Task brief: Copying exactly, give the lines in the material below from the one with "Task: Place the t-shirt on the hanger" to the one with "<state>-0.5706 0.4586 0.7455", ends included, and nothing besides.

Raw data:
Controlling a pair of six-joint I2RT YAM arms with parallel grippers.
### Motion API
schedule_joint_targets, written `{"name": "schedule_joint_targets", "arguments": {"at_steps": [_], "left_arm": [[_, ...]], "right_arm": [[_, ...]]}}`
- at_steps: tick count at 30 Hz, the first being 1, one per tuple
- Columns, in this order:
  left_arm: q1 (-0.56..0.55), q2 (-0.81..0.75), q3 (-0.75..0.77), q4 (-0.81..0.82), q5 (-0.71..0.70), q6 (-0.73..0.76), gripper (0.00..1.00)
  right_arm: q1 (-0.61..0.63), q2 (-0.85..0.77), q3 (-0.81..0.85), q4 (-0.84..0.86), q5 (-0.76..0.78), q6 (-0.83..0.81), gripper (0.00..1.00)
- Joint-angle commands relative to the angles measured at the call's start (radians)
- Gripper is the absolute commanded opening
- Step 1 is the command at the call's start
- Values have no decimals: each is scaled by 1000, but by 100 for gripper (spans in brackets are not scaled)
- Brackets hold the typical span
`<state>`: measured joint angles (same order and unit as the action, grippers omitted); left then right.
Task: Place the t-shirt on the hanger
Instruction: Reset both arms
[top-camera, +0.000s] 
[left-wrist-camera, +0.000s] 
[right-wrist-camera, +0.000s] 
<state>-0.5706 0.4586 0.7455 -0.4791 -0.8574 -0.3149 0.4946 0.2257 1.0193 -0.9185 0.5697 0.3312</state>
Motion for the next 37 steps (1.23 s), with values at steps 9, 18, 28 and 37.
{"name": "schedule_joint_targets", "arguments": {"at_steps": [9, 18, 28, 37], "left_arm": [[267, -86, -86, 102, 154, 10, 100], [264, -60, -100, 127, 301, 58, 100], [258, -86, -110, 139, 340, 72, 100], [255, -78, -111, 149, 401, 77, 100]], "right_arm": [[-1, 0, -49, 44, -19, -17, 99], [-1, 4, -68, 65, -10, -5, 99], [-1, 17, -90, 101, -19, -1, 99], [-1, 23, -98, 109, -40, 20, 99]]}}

Answer below:
Task: Place the t-shirt on the hanger
Instruction: Reset both arms
[top-camera, +0.000s] 
[left-wrist-camera, +0.000s] 
[right-wrist-camera, +0.000s] 
<state>-0.5706 0.4586 0.7455 -0.4791 -0.8574 -0.3149 0.4946 0.2257 1.0193 -0.9185 0.5697 0.3312</state>

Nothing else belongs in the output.